Both access and refresh tokens share a claim set; only type and exp differ.

{
  "sub": "user_id",
  "jti": "cuid2",
  "iss": "(optional)",
  "aud": ["(optional list)"],
  "iat": 1700000000,
  "exp": 1700000900,
  "type": "access | refresh",
  "email": "a@b.com",
  "name": "A",
  "email_verified": false
}

Lifetimes

Token Default Configurable via
access 15 min (900s) jwt.access_token_ttl
refresh 30 days (2592000s) jwt.refresh_token_ttl
refresh (remember-me) 90 days (7776000s) jwt.remember_me_ttl, active when POST /auth/login is called with remember=true

Decode validates exp (essential), sub (essential), and iss/aud if set. Expired or malformed tokens raise InvalidTokenError; protected routes translate this to 401.

HS256 (default)

config = FastAuthConfig(
    secret=">=32 byte random secret",   # `fastauth generate-secret`
    ...,
)

Single shared secret. Simple, fine for single-process apps. Shares the secret with anyone who verifies tokens — including resource services.

RS256 / RS512 (JWKS)

from fastauth import JWTConfig

config = FastAuthConfig(
    ...,
    jwt=JWTConfig(
        algorithm="RS256",          # or "RS512"
        jwks_enabled=True,         # required for RS*
        # private_key = PEM_PRIVATE,  # optional — auto-generated if absent
        # public_key  = PEM_PUBLIC,    # optional — auto-generated if absent
        key_rotation_interval=86400,  # prune keys older than 2× this interval
    ),
)

auth = FastAuth(config)

@asynccontextmanager
async def lifespan(app: FastAPI):
    await adapter.create_tables()
    await auth.initialize_jwks()      # required before issuing RS256 tokens
    yield
  • JWKS endpoint: GET /.well-known/jwks.json (mounted at app root, not under route_prefix). Returns {"keys": [...]} or {"keys": []} if JWKS is disabled/failed.
  • Auto-generated keys are ephemeral. If you omit private_key/public_key, JWKSManager.initialize() generates a fresh 2048-bit RSA key pair at startup. Existing tokens are invalidated on every restart. For production, supply PEM keys from a file or secrets manager.
  • Auto-rotation is manual. Nothing in FastAuth calls jwks_manager.rotate() on a schedule.

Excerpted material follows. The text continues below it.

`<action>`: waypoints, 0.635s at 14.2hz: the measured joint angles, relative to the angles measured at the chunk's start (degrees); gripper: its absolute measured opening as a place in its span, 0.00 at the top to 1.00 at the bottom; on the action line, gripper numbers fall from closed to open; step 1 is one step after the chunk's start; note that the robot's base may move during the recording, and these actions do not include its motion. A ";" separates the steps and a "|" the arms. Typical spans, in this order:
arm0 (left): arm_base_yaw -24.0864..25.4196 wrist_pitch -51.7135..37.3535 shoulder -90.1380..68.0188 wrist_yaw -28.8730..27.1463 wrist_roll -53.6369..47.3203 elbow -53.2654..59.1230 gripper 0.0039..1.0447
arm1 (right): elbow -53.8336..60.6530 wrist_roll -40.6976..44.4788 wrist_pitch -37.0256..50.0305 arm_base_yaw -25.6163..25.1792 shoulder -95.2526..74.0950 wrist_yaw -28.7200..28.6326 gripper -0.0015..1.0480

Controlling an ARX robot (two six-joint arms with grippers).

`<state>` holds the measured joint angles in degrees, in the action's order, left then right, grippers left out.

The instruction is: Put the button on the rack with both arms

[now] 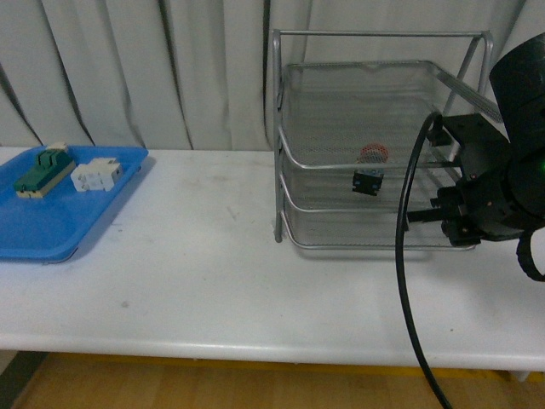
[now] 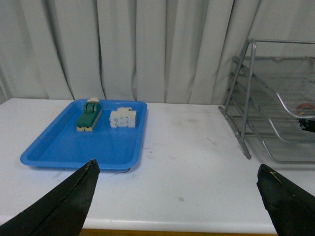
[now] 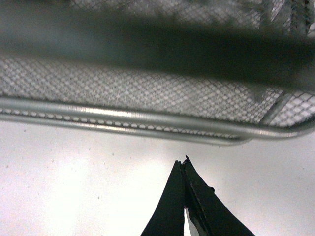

To rotate a key, call await auth.jwks_manager.rotate() from a scheduled task. _prune_old_keys keeps keys newer than 2 × key_rotation_interval plus the current key, and only prunes when more than one key exists and key_rotation_interval is set.
  • RS256/RS512 require jwks_enabled=TrueFastAuthConfig.__post_init__ raises ConfigError otherwise (config.py:267-272).

modify_jwt hook

Add custom claims without subclassing the token service:

from fastauth import EventHooks

class MyHooks(EventHooks):
    def modify_jwt(self, token, user):
        return {**token, "plan": user.get("plan", "free")}

config = FastAuthConfig(..., hooks=MyHooks())

modify_jwt is called inside async_create_token_pair for every access and refresh token. The return value replaces the payload.

Resource-service verification (microservice pattern)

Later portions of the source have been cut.